→ **DIRECTIONS**
Print nothing but the lines below starting at the line that holds "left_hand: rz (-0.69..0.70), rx" and ending at the line that holds "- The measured", including both, each exactly as written.

→ **RECORDED INFORMATION**
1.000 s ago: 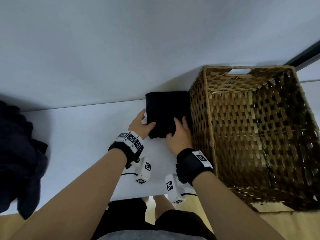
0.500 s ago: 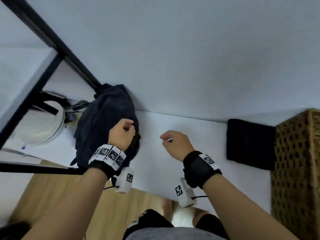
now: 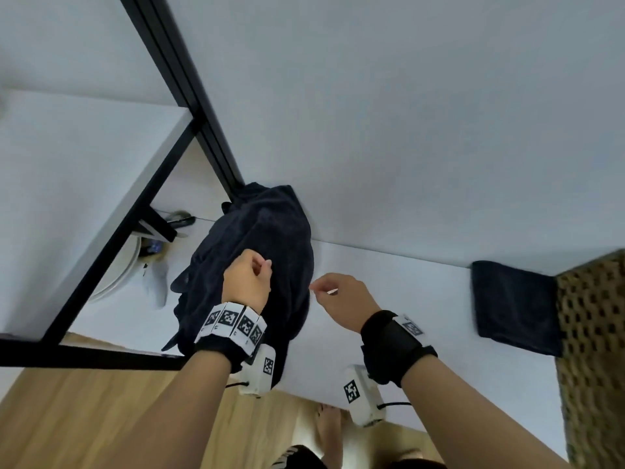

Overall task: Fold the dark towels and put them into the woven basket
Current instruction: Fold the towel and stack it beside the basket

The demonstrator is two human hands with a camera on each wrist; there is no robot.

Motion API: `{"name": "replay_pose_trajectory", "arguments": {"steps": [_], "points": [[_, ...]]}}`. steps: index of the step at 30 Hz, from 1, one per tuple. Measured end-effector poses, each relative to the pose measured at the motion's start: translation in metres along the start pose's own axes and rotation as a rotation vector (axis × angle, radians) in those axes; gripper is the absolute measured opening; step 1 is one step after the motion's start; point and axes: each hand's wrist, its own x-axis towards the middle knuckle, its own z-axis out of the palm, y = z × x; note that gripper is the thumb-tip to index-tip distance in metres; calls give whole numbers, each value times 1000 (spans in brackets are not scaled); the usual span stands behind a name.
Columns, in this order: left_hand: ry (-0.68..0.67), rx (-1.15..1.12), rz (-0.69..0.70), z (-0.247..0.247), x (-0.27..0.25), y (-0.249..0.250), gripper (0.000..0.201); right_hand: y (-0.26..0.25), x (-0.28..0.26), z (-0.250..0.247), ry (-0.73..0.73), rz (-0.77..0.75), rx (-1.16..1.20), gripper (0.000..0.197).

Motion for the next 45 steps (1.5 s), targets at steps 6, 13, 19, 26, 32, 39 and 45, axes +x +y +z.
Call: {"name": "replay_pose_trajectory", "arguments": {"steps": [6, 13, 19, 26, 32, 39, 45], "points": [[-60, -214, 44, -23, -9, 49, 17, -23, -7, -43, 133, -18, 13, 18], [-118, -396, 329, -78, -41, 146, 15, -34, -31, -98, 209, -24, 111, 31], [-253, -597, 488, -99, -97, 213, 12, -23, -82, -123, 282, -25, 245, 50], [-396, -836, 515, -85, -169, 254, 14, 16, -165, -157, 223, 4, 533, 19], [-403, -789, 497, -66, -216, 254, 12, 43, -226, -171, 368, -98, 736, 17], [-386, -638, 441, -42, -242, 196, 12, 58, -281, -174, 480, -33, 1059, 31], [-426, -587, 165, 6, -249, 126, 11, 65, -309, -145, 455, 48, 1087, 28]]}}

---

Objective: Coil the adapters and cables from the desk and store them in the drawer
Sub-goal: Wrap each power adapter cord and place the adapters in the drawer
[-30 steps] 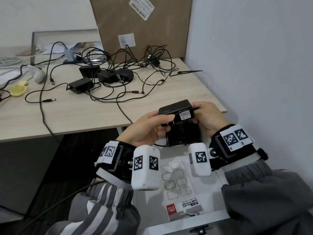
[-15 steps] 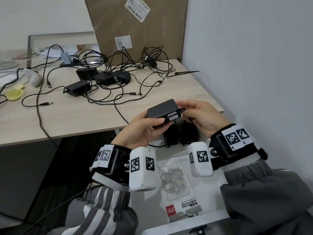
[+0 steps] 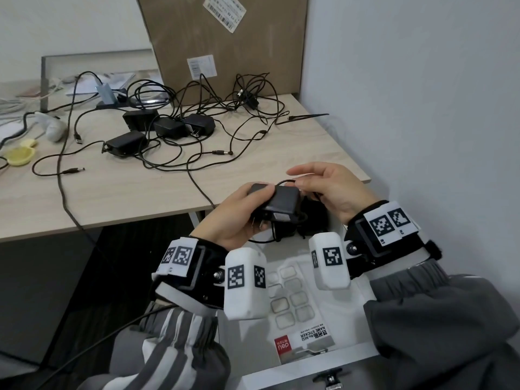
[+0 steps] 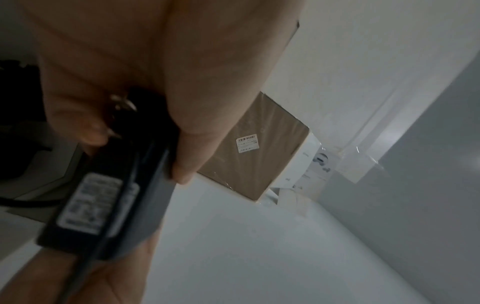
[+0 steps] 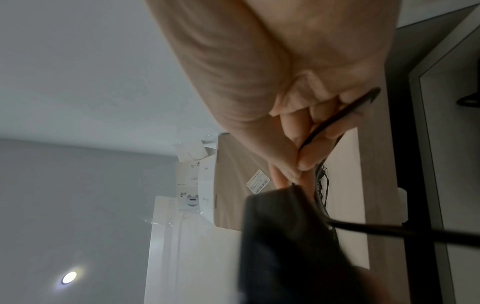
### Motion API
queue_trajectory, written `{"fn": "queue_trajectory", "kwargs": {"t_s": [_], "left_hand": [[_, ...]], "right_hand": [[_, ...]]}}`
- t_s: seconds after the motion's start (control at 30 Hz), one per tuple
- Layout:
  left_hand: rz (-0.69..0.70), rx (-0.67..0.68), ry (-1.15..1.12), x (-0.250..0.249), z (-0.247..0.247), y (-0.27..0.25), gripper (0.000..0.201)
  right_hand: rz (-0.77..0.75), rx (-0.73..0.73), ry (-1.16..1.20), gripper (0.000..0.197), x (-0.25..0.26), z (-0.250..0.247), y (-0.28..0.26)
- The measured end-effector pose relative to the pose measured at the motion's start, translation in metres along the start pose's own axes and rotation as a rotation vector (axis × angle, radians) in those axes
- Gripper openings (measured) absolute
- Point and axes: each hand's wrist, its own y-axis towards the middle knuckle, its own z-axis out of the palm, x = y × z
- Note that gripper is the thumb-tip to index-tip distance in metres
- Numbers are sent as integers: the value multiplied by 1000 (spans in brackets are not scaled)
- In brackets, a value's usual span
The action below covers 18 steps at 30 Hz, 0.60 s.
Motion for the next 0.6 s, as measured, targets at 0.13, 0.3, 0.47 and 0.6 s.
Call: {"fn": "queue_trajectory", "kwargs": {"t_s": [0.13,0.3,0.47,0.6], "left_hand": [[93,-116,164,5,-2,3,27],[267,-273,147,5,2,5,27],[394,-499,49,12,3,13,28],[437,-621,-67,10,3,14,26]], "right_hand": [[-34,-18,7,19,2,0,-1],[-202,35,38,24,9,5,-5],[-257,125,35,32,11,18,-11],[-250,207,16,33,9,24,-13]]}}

→ **RESULT**
  left_hand: rz (-0.69..0.70), rx (-0.67..0.68), ry (-1.15..1.12), x (-0.250..0.249), z (-0.247..0.247), y (-0.27..0.25), gripper (0.000..0.201)
  right_hand: rz (-0.77..0.75), rx (-0.73..0.73), ry (-1.16..1.20), gripper (0.000..0.197), x (-0.25..0.26), z (-0.250..0.247), y (-0.28..0.26)
- The measured end-effector pose relative to the pose measured at the motion's start, translation in metres along the start pose's own axes and rotation as a rotation vector (axis × angle, radians) in those axes

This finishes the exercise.